As I write, here in my “man cave”, the fragrance of the Easter lily wafts in from the living room. The flowers are pumping out complex volatile molecules called terpenoids, their odor now diffusing throughout space. It’s a pleasant perfume, but one plant is quite enough for my home. Too many of these flowers in a closed space can produce so much of the stuff that the atmosphere can become oppressive and sickening. We can make a pretty good analogy here to the Gospel, the true Gospel (not the weak, inoffensive substitute preached in so many churches today) of the birth, death, burial and resurrection of Christ, as it is spread throughout the world. As the Apostle Paul said in II Corinthians 2: 15-16, “For we are to God the fragrance of Christ among those who are being saved and among those who are perishing. To the one we are the aroma of death leading to death, and to the other the aroma of life leading to life.” The true Gospel is heavenly sweetness to the ears of the believer, but an offense to those who refuse its message.

Easter lilies do not naturally bloom at Easter. They must be induced to bloom by artificially chilling the bulbs and altering day/night cycles. But Easter is perfectly timed. Of our Christian holidays, Easter is the one that is celebrated at the right time of year, coinciding as it does with Passover. Christ is our Passover. The first communion meal was a Passover meal. All aspects of the Passion Week were perfectly timed. All the actors in the original “Passion Play” did exactly what they were supposed to do, when they were foreordained to do it. There was no adlibbing.
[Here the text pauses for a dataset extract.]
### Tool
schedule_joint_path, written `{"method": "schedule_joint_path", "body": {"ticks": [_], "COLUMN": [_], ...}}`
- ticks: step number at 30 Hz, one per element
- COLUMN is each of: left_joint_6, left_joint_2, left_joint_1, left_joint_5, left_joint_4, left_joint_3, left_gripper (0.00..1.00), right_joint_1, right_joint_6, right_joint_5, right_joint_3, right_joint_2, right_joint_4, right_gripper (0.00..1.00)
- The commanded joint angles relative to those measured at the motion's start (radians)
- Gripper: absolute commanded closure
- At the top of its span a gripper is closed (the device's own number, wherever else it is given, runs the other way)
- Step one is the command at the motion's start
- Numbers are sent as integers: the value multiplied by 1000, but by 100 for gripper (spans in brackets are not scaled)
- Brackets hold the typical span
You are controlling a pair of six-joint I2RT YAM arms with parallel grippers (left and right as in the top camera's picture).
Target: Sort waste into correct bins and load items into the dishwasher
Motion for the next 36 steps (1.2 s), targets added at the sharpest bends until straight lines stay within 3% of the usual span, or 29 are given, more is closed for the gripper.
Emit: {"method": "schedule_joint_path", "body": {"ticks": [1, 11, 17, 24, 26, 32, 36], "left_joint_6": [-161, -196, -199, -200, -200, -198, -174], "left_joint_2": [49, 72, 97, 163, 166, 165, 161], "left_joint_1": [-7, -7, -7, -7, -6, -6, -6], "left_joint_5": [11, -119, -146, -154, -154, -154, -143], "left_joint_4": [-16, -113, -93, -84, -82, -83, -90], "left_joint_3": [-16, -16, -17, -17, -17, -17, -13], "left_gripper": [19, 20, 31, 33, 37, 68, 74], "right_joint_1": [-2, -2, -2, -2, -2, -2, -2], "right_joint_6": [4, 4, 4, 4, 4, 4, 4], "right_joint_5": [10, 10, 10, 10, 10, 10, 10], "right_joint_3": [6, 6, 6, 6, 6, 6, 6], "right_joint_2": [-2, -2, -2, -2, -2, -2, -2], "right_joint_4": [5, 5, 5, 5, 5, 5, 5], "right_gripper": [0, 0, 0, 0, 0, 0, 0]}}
There were no accidents. Jesus’ death was not a fortuitous accident. It was all an integral part of God’s magnificent plan of the salvation of His people.

We said that it takes a lot of work to grow Easter lilies. Think of how much work by how many people must be involved from the time of the original planting of bulbs to the delivery of the blooming plants to nursery or store. But the work of salvation is by One and One alone! God did the work in the person of Christ—alone! Christians work because they are saved—not to achieve salvation. Sadly, all other religions, including some that claim to be Christian, insist that we must cooperate with God to achieve salvation. They present Easter lily gospels—hard work to produce short-lived plants that must be planted and worked for, year after year. Christ died once—only once—a sacrifice that propitiated God’s holy wrath—perfectly—for those who would believe.

In addition to the one Easter lily on my coffee table, there are a few silk flower arrangements here and there, mainly because I am too lazy to take care of real houseplants. So the substitutes provide some labor-free color around the place. But it would be an insult to use these dust collectors as an analogy of our True Substitute, the Lord Jesus Christ. Substitutionary Atonement is a big, fancy term, but it is one of the most important ones going! Christ died, not as a mere example for us to follow and not as an example of suffering, but in the place of—instead of—those who would believe. He is the true substitute! We sinners deserve nothing but death and eternal misery. By pure grace, because of Christ’s substitutionary sacrifice, we have life instead!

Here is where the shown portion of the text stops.